昨日はゼミの学生たちと一緒に、国立能楽堂定例公演を見に行きました。能楽堂の車寄せには横付けされたマイクロバス。エントランスにはVサインをしながら写真を撮っているお若い人々の集団。夏休みを利用しての観劇ツアーか何かでしょうか。ちょっと嫌な予感はしたのです。
その予感は的中。「夕顔」の最後、序ノ舞が終わって「夕顔の笑みの眉」あたりだったでしょうか。やにわに脇正面(中正面より)から一人が立ち上がったかと思うや、次々に立ち上がり、大きな荷物を持った集団が出口の方へ走り抜けて行くのです。蜘蛛の子を散らすように。いや、もっと正確に言うなら「邯鄲」の最後で大臣その他が切戸口から姿を消す時のように。そう、彼らは終演"予定"時間きっかりに姿を消したのでありました。ある意味あっぱれ。

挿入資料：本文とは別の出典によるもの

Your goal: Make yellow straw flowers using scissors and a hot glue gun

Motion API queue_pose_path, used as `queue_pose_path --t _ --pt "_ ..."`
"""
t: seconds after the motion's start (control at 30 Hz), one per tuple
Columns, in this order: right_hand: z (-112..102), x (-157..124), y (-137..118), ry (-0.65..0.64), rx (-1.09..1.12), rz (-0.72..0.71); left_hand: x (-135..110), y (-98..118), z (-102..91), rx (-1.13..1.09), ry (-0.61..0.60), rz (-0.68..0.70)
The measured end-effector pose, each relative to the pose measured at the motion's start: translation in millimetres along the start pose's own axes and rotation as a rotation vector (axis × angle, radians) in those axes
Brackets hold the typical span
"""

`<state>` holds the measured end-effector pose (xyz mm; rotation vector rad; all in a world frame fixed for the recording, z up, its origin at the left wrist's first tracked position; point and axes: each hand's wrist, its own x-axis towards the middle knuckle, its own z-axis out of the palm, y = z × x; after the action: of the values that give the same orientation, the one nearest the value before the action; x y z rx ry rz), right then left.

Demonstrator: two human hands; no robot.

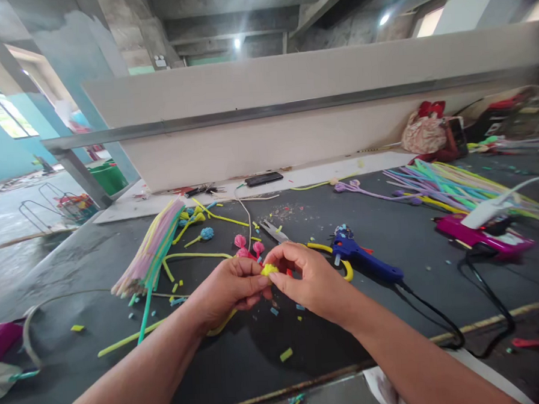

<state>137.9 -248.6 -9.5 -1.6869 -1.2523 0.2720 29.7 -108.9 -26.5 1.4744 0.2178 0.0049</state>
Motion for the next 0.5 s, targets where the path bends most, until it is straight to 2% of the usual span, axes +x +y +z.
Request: queue_pose_path --t 0.13,0.2,0.37,0.5 --pt "2 0 0 0.027 0.038 0.035 0 0 2.9 0.017 0.012 -0.024" --pt "2 0 1 0.038 0.095 0.111 1 0 6.3 0.013 0.056 -0.009" --pt "3 2 4 0.031 0.379 0.333 2 -6 14.5 0.113 0.295 0.181" --pt "5 2 2 0.042 0.536 0.377 3 -10 17.7 0.23 0.331 0.317"
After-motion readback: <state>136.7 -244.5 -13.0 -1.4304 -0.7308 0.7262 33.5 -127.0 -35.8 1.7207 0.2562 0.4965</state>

きっと、彼らの大部分は、舞台なんかほとんど見ずに、時計ばかりを気にしていたに違いありません。そんなタイトなスケジュールを組むなら、最初から予定に入れなければいいのに・・・。ああいう行為が演者に失礼であるばかりでなく、他の観客にどれほど迷惑であるかが全くわかっていないのでしょう。舞台の余韻を味わうどころか、なんとも暗澹たる気分になりました。